I enjoyed a couple of days on the ski hill this week for the first time in eight years. I hadn’t skied since my first child was born and even then it had been minimal.
I started out feeling rather apprehensive about everything from the tow rope to the, er, terrifying height of the bunny hill. It only took a few minutes to remember what I’d learned all those years ago. My sweet husband waited behind me at the peak of every hill making me feel a little safer just by his presence and gave me many a head start. Once I’d descended to a plateau he would ski down behind me – taking five seconds to every minute of mine.
See that sign?

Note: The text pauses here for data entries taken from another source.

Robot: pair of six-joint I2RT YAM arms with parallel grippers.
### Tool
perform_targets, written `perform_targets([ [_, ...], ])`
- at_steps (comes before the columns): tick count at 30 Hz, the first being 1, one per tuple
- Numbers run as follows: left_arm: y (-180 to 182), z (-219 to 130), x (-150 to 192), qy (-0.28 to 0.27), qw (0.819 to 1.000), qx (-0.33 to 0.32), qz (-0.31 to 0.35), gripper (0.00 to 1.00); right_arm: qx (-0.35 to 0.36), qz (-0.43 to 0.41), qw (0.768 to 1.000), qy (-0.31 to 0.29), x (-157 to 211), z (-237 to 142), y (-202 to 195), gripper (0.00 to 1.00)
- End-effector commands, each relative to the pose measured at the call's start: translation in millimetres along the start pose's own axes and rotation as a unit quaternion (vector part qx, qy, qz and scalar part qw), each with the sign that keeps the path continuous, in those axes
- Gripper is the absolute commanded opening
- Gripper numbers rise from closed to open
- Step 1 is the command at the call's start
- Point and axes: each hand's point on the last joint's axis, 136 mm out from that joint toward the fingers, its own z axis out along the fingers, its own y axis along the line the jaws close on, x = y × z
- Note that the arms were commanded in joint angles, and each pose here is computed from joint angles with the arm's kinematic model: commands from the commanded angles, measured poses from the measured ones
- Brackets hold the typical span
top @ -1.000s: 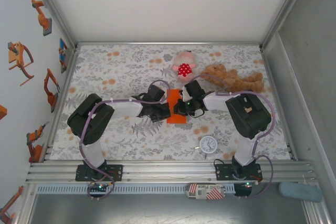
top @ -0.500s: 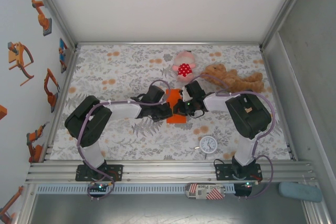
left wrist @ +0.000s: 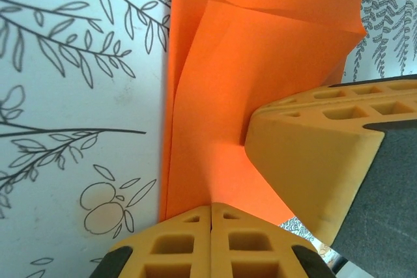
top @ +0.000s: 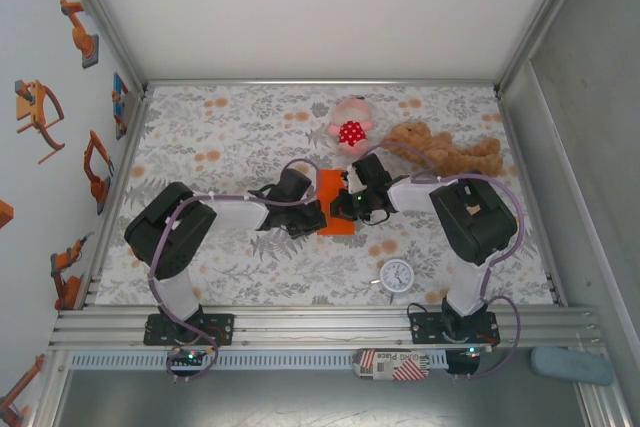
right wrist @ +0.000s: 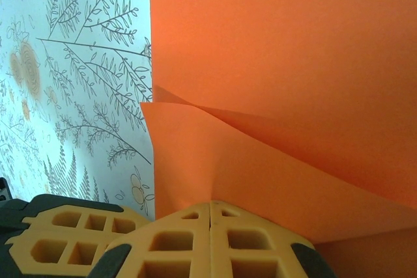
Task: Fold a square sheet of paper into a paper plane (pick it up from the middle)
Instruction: Fold the triangle a second time at the center of the table.
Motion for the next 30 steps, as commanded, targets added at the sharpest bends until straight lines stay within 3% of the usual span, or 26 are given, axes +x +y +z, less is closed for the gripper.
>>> perform_targets([
  [1,56.8,5.9,28.7,0.034,0.994,-0.089,-0.046,0.0,0.05,0.007,0.998,-0.022,-10.2,-11.3,-33.1,0.0],
  [12,72.3,6.9,38.7,0.037,0.992,-0.097,-0.066,0.0,0.079,0.059,0.991,-0.094,-53.3,-41.0,-83.5,0.0],
  [18,58.8,5.5,31.0,0.035,0.994,-0.088,-0.051,0.0,0.032,0.05,0.99,-0.128,-65.6,-72.2,-40.4,0.0],
  [22,53.0,6.8,27.5,0.032,0.995,-0.081,-0.047,0.0,0.027,0.039,0.988,-0.144,-54.3,-91.1,-18.4,0.0],
  [30,44.4,6.6,25.2,0.032,0.996,-0.069,-0.043,0.0,0.004,0.018,0.998,-0.056,-7.6,-44.7,11.7,0.0],
])
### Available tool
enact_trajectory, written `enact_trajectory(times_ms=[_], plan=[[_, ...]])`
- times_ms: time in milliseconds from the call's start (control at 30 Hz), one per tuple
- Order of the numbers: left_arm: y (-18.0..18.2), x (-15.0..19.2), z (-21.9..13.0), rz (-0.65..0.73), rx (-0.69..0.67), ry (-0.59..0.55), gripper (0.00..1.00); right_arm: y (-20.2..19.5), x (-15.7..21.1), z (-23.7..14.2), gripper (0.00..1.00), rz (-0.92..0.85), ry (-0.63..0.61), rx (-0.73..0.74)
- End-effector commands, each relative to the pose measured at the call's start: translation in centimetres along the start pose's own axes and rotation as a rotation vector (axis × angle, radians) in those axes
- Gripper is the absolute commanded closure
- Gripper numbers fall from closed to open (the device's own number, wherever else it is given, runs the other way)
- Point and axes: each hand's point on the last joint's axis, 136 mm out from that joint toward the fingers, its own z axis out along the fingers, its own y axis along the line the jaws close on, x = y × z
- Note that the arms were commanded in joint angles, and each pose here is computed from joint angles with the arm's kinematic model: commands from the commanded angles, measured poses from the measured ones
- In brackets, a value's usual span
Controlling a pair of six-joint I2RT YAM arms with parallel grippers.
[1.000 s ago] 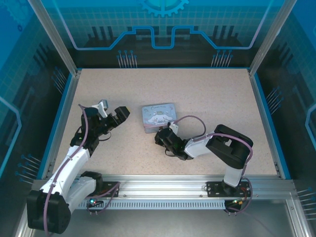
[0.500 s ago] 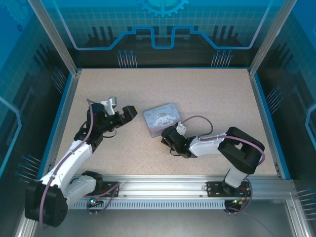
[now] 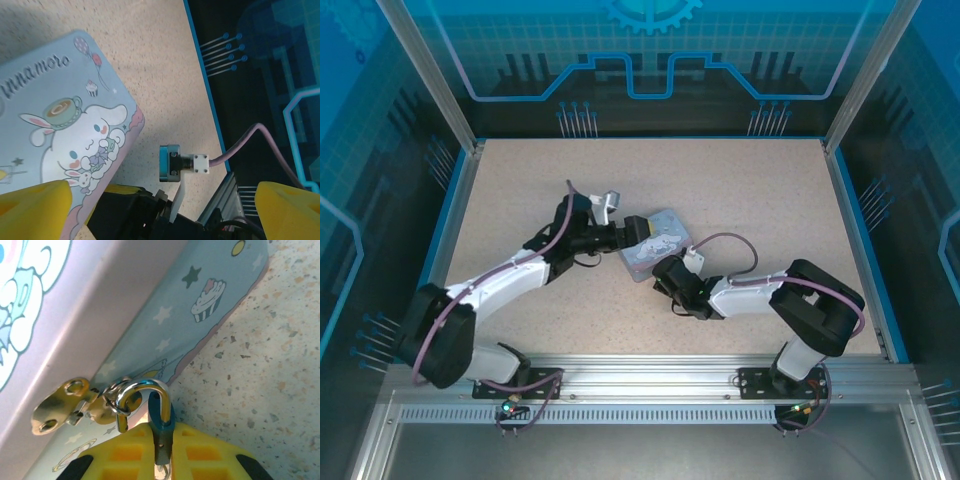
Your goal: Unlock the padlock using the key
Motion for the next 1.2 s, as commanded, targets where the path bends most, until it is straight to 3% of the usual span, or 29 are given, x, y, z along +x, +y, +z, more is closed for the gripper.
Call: enact_trajectory(times_ms=[0, 433, 667, 967, 1167], plan=[[-1.1, 0.3, 1.6, 0.012, 0.052, 0.032, 0.05, -1.7, -0.4, 0.0, 0.88, -0.044, -0.016, 0.032], [4.6, 3.9, 3.4, -0.064, -0.066, 0.115, 0.06, -0.6, -2.5, -0.5, 0.88, -0.088, -0.011, -0.053], [7.0, 5.5, 3.8, -0.098, -0.118, 0.139, 0.06, -0.8, -3.6, -0.6, 0.88, -0.168, 0.015, 0.009], [8.2, 5.6, 4.0, -0.12, -0.16, 0.138, 0.06, -3.0, -4.6, -0.6, 0.86, -0.199, 0.051, 0.083], [8.3, 5.5, 4.3, -0.124, -0.166, 0.139, 0.06, -1.8, -4.3, -0.7, 0.79, -0.326, 0.082, -0.026]])
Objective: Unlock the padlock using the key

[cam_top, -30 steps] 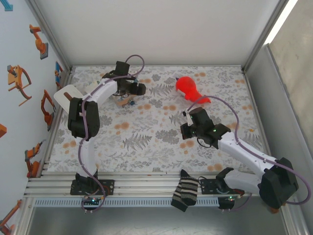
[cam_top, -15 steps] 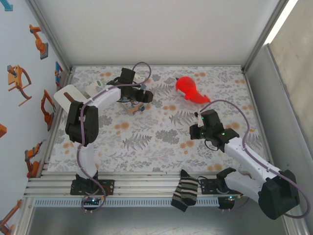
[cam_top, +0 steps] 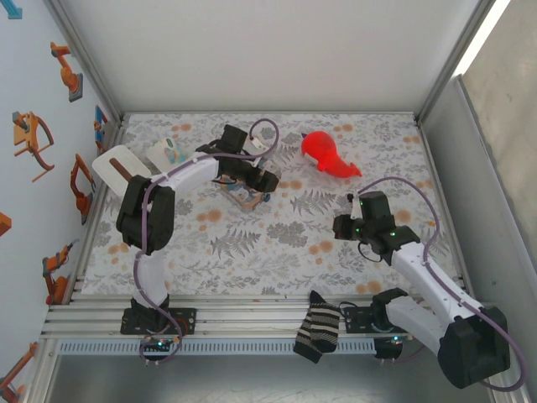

I asked myself that same question…
As I was leisurely (and sometimes not so calmly) cutting back and forth across the hills I reflected on how I have changed in those eight years. Motherhood has changed me in ways I never imagined. This is reflected in so many aspects of my life but on the ski hill I discovered I am less fearful.
A deeper faith and a greater trust has moulded me from a once very fearful person in shyness, timidity and insecurity to a person who knows a little better who she is and who she was made to be (and I say a little because I still have a long way to go, fighting those previous tendencies much of the way).
Somehow my time on skis brought to light this change which I am thankful for (and which affects my daily life) but which I have taken little time to acknowledge in gratitude. I wouldn’t go back for anything.
Having said all that, despite the fact that I’m a less fearful person, I still don’t get a thrill racing downhill or pushing my limits. I am not a relaxed skier and even with greater experience on skis I don’t think that would change. I get my kicks more with crafty endeavours and personal encounters than speed and exhilaration. I’m no adrenaline junkie – the fight-or-flight response – I’d use that to run.
So I enjoyed my quiet time on the hill, slowly carving wide S’s across the snow thinking of how effortless many of my fellow skiers made it all look while I held a firm grip on my poles like they were some sort of safety rope. And I thought how thankful I am to know my speed and enjoy its pace while happily (and rather tremulously) watching my two oldest children fly down those hills fearlessly at their own speed.
Beautiful photos, Rachel, and beautiful post. Thanks for sharing 🙂
That’s a great photo of you!
I really appreciate all that you say about how you have changes since becoming a mother- it truly resonates with me. Lately I have been thinking about this as well.
Hope you’re having a great time!
Rachel this is such a great post! It’s amazing what motherhood does to us. I think that we can sometimes go back to that “old mindset” quite easily. when that does happen I try to remember How amazing I am for giving birth to these two children and somehow I find strength. You have 5 YOU are amazing! Wonderful photos, and lots to think about…thanks.
Fantastic idea and wonderful job on your website; brilliant!
Beautiful view!
I have tried downhill skiing (or slalom as we call it) one time for about 15 years ago…
And I don’t think I will ever try it again – I’m such a big wimp when it comes to downhills. I’m really a cross country type of skiing type. and even then I try to avoid downhills 😉
Hope you are having a great weekend too. We’ve been out sledding today too – have to enjoy the great weather when we have it!